Mandatory jail sentences good publicity, bad strategy
James Morton
Last week a friend told me how her daughter's school went into lockdown because of a nearby shooting on a TTC bus. The shooting was almost certainly gang-related.
For two hours, 10-year-old children cowered beneath their desks while school doors were bolted and teachers anxiously imposed silence on the frightened kids. Despite door-to-door searches, the police did not find the gunman.
This dreadful scene is repeated across Canada as innocent bystanders fall victim to inter-gang rivalries.
In British Columbia there have been more than a dozen gang-related shootings in the last few weeks, and hundreds gathered last month in Surrey to protest the violence.
To meet a genuine public concern, the federal government has announced a series of tough anti-gang measures, including an expansion of the use of mandatory minimum prison sentences.
At first blush, such federal steps sound good – surely it makes sense to up the ante for gang crime?
The trouble is that mandatory minimum sentences, at least for the types of crimes related to gang violence, are more useful for publicity than for fighting crime.

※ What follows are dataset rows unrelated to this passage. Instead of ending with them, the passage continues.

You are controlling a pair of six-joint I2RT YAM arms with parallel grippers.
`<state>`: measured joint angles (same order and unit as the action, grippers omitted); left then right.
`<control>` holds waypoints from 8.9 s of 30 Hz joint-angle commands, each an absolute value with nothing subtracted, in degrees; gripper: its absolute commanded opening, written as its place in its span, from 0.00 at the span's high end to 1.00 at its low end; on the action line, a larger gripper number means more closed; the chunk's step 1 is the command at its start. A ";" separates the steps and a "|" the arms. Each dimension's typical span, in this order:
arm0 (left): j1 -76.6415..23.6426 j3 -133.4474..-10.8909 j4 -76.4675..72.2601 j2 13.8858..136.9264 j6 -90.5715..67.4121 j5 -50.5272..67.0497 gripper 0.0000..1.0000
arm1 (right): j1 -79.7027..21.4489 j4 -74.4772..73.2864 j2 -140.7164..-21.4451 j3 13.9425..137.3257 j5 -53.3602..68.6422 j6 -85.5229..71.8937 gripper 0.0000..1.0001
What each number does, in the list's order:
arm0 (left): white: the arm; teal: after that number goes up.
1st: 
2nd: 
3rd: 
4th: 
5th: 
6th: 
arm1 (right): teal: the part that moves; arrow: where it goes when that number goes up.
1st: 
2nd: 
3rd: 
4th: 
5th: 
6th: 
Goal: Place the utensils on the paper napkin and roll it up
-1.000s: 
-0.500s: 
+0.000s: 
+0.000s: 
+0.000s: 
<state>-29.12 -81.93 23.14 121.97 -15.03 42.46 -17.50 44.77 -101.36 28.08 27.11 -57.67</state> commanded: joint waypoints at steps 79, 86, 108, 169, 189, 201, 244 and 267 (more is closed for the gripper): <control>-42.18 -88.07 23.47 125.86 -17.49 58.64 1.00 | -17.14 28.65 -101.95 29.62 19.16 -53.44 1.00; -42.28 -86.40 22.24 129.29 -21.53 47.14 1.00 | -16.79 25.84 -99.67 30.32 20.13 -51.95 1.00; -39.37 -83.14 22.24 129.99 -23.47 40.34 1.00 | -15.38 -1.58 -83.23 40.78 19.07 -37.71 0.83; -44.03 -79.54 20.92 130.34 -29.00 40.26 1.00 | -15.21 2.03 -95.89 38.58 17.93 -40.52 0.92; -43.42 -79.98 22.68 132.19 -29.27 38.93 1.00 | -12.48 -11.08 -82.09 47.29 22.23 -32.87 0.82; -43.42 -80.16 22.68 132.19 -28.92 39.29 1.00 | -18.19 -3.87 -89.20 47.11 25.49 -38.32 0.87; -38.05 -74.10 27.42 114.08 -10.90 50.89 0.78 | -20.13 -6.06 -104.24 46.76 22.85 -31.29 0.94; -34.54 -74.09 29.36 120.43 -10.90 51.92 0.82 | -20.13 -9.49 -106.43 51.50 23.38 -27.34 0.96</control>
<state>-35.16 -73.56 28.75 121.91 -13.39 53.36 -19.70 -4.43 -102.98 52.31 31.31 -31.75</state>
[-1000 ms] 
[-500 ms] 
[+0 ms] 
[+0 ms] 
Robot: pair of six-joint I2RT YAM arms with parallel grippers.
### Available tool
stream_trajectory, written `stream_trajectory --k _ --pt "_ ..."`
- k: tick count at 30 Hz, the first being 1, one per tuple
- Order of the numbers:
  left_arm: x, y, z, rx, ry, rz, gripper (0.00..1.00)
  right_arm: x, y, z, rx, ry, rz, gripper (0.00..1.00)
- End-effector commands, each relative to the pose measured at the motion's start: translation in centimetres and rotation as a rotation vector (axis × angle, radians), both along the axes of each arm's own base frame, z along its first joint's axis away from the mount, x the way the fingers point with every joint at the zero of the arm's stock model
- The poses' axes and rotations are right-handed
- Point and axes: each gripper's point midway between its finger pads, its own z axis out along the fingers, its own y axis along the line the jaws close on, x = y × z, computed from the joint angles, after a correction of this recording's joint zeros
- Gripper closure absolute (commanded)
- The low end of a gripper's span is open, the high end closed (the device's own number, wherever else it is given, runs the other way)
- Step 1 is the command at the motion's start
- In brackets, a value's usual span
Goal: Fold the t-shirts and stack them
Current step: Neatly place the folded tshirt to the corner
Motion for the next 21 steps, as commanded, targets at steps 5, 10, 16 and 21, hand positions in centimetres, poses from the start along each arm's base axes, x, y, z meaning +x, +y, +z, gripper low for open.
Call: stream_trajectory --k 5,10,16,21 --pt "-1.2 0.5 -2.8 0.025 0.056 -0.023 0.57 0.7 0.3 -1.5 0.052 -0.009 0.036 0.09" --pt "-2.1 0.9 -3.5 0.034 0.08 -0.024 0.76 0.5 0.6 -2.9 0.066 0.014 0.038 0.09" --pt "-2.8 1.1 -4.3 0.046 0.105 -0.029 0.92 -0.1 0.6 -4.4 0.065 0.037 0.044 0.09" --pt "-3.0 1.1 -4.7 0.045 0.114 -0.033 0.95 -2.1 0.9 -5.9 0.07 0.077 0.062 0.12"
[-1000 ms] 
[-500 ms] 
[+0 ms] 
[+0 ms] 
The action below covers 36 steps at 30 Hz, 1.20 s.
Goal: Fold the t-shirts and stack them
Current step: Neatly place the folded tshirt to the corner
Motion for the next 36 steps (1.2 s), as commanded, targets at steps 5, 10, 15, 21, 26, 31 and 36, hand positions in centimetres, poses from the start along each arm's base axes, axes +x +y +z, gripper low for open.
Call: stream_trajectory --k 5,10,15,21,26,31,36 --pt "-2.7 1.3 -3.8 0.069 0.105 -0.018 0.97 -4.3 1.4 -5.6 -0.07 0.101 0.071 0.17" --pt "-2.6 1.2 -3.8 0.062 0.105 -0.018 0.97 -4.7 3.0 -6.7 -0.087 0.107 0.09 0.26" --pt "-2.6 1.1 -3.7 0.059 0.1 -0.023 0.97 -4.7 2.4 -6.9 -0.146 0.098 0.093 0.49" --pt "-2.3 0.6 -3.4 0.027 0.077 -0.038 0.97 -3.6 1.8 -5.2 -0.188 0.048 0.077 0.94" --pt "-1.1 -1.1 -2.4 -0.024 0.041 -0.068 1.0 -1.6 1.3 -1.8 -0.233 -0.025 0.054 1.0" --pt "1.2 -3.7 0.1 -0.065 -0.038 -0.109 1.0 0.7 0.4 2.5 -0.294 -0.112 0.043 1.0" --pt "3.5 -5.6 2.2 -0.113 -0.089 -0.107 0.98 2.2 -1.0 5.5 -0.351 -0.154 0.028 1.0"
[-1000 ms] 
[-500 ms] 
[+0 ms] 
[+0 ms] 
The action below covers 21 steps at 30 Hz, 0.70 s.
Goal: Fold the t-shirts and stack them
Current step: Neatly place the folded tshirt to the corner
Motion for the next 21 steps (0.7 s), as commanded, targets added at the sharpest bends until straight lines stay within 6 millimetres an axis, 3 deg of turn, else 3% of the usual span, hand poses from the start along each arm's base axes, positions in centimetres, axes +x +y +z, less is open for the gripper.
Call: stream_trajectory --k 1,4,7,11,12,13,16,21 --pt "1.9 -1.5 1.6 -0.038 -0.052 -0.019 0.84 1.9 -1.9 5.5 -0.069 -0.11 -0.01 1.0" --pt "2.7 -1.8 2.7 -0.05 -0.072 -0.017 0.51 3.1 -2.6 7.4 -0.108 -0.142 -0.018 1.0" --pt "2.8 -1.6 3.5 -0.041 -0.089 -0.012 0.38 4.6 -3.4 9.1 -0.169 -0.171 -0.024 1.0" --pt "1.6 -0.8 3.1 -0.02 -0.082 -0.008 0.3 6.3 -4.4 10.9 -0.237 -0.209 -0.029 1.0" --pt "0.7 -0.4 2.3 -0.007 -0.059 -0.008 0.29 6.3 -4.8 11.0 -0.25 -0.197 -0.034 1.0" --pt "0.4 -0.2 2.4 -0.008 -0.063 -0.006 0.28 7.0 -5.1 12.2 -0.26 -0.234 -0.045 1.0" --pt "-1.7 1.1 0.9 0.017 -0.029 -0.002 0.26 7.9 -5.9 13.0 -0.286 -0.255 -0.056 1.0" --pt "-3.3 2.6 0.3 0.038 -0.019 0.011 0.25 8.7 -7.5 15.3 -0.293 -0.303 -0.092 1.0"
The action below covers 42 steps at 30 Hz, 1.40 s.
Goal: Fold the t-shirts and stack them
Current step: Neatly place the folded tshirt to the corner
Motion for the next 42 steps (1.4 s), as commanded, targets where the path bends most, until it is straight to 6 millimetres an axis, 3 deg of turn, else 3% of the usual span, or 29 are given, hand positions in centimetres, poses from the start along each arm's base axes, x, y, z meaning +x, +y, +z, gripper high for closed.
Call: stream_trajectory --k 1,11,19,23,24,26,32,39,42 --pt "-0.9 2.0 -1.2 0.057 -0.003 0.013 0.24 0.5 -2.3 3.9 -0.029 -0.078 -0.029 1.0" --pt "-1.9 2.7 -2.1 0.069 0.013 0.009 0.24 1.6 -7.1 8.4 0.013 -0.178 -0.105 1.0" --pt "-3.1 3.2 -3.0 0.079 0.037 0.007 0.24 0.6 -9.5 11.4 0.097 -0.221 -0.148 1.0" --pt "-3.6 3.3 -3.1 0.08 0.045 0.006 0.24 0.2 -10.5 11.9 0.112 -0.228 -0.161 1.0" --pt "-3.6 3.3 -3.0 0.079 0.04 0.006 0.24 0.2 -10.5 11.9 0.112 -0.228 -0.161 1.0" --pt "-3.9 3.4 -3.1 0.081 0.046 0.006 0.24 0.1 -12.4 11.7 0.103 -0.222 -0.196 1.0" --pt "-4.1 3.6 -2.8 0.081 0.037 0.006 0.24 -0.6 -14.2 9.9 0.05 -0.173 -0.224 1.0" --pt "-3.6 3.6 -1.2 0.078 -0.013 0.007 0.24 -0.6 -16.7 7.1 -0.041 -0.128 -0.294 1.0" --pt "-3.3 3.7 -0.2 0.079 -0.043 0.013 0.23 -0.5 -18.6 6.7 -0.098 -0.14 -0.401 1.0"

They don't hurt but they don't do much good either.
A detailed Connecticut study, following years of mandatory minimum sentences, found "that mandatory minimum sentencing laws achieve few of their stated substantive objectives and do not work."
There are several reasons for this.
First, most gang-related crimes do not lead to the charges associated with them, so the punishment for gang-related crimes is moot.
Second, even when appropriate charges are laid, the imposition of the mandatory minimum lies very much in the discretion of the prosecutor – one charge can easily be substituted for another, and gang-related charges can be replaced by non-gang-related charges in return for a plea of guilty.
Finally, and perhaps of greatest importance, most gang members live their lives with a very short event horizon; the threat of punishment a year or two in the future is dwarfed by the risks and rewards of day-to-day gang life.
So is there nothing to be done about gang crime? Must gangs run unchecked?
Of course not – but the solution to gang crime lies not in mandatory minimum sentences but in better community policing and property seizure.
Community policing is a results-oriented, community-based system that relies heavily on the co-operation of policing officers, volunteers and community members.
It is not cheap. Police move into the communities most affected by gang violence and, by establishing close ties to the community and learning the details of the players who live there, are able to identify, and charge, gang members involved in crime.
By bringing in other community members, alternatives to gangs are established and membership in gangs falls.
Too often police are seen as an outside force imposed on a community. Community policing eliminates this misperception and puts police where they need to be. Community policing changed the face New York, as the NYPD has recognized. In its words:
"Whatever gains we have achieved in fighting crime are minimized if the price is the trust and respect of the community we serve. If crime levels decline, but members of the community are reluctant to approach police for fear of a negative encounter, then we have not truly met our obligations to the public."
Cost is one problem with community policing, and, at least at first, it is also dangerous. It requires intensive police work, often in hostile environments. But such difficult work is a precondition to breaking gang violence.
Another helpful tool – and here both provincial and federal governments have been moving in the right direction – is the seizure of property obtained by crime. Gangs exist for several reasons, but a key element of gang life is money.
When money is seized and gangs are no longer a source of income, the gangs quickly fail. Straightforward and rapid seizure of gang-related assets chokes off an engine of gang life.
The federal proposals to increase criminal penalties for gang crimes will have very little impact on gang crime. A focus on the gangs themselves, and not merely punishment for a few gang members, is needed.
Such an approach will be costly, but it is the only effective way forward.
James C. Morton is a litigation lawyer at Steinberg Morton Hope and Israel in Toronto and adjunct professor and lecturer in evidence at Osgoode Hall Law School, York University.